The Baltic Sea

1 min read

The Baltic Sea

When I grew up at the Baltic Sea it was split into two. Germany was not yet reunified and from the house of my parents we could see the other side of the coast of our bay and it was dark. It was the eastern part of Germany and the state did not allow anyone to go to the beach because they were afraid that people would escape. Stories were being told of people escaping the communist republic and swimmers would be found on buoys in the middle of winter rescued by cruising ships that discovered them. There were also two friends that escaped in the middle of winter crossing the bay with windsurfers through the fog, one made it and the other did not. After Germany’s reunification the sea really started to flourish and soon we saw more and more lights at the other side of our bay and now you can find beautiful sea villages all along its coastline.




As a teenager it’s typical that whatever you have you probably appreciate less. So we complained that there were no waves that it was boring. Now coming back we realize what a stunning place it is. The combination of a little lake-like sea with endless dunes,  little islands, fjords amazing watercolors and most of all endless horizons because the landscape is dead flat.

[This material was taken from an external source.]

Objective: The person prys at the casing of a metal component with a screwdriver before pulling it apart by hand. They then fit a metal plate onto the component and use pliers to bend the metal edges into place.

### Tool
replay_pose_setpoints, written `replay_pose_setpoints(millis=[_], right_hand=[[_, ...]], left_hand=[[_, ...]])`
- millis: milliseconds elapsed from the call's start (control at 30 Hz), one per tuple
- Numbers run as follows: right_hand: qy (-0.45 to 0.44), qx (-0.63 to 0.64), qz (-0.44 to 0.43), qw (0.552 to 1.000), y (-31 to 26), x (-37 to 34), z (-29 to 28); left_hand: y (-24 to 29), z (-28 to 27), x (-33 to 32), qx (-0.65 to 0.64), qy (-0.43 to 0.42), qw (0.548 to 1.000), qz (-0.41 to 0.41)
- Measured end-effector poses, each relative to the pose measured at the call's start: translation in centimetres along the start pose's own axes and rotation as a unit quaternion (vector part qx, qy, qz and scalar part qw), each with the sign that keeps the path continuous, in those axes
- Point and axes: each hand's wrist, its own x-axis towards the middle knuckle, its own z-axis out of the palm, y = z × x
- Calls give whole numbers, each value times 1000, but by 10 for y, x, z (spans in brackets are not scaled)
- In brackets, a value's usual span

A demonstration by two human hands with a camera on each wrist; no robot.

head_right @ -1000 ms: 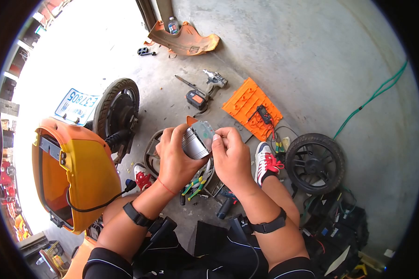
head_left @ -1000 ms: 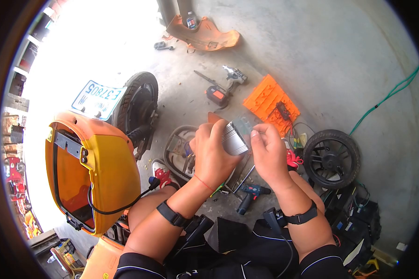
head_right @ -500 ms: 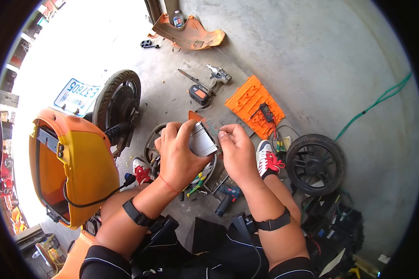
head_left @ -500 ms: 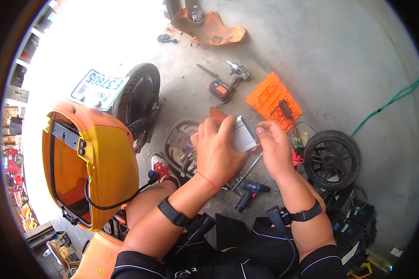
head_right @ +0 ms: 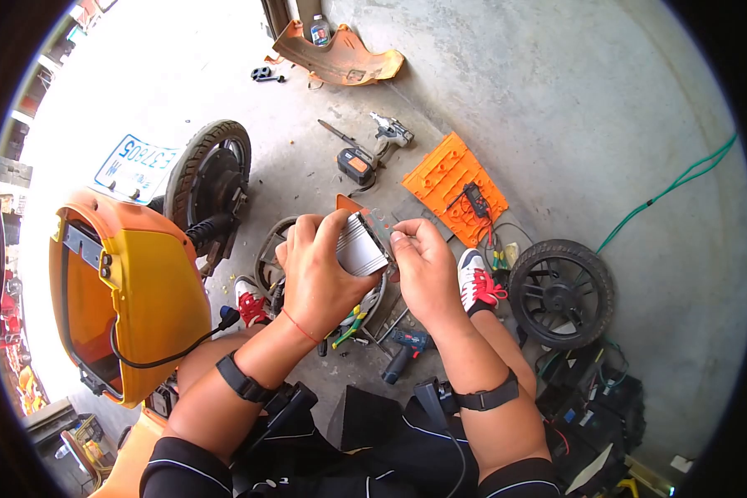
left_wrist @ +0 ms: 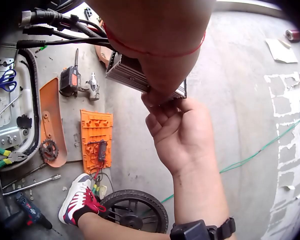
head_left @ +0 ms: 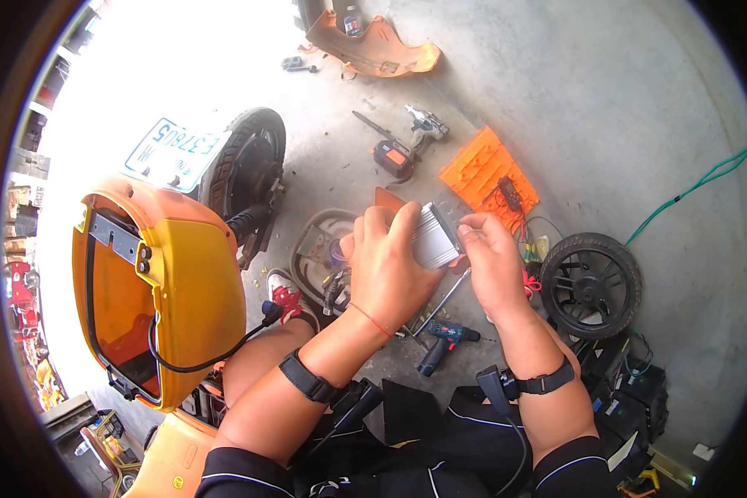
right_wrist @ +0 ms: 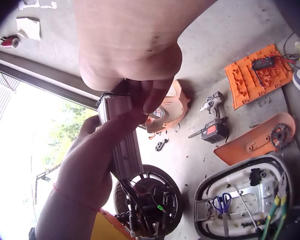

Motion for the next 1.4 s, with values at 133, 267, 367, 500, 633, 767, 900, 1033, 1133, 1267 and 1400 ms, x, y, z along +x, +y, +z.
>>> replay_pose_setpoints(millis=[133, 267, 367, 500, 633, 767, 900, 1033, 1133, 1267, 1400], right_hand=[[12, -11, -5, 1000, 0, -1, 2], [37, -35, -29, 998, 9, 1, 1], [52, -65, -79, 993, 11, 0, 4], [38, -49, -61, 996, 7, -1, 0], [18, -42, -7, 999, -5, -2, -1], [-11, 1, 31, 999, -3, 0, -5], [-9, 77, 91, 993, -8, 1, -9], [-21, 235, 156, 959, -12, 4, -18], [-26, 332, 168, 928, -2, 12, -24], [-59, 316, 190, 928, 2, 15, -29], [-81, 344, 209, 912, -7, 11, -28]], left_hand=[[-1, 1, 0, 1, -2, 1000, -2], [-1, 2, 0, 3, 3, 1000, 4], [0, 3, 0, 4, 5, 1000, 5], [-1, 3, 0, 6, 0, 1000, 1], [-1, 2, 0, 2, -9, 1000, 4], [-3, 4, -1, 0, -5, 1000, 0], [-3, 2, 1, 1, -8, 1000, -12], [-3, -1, 4, -23, -8, 999, 22], [-5, -6, 5, -69, -27, 981, 178], [2, -14, 2, -85, -109, 941, 308], [0, -7, -5, -55, -203, 920, 331]])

It is the perfect place to visit if you wanna get away, to have some quiet time, to meditate, to connect to nature and yourself. It is not that touristic yet and you can find places of complete solitude.



Being such a landlocked sea has one major disadvantage, the Baltic Sea suffers heavily from the agriculture at its shores and many cetaceans have disappeared over time and it’s one of the seas that needs immediately more protection to flourish again.

In our Baltic Capsule we made all jackets rain proof. As the northern Germans say, the weather is never wrong, you just might not wear the right coat.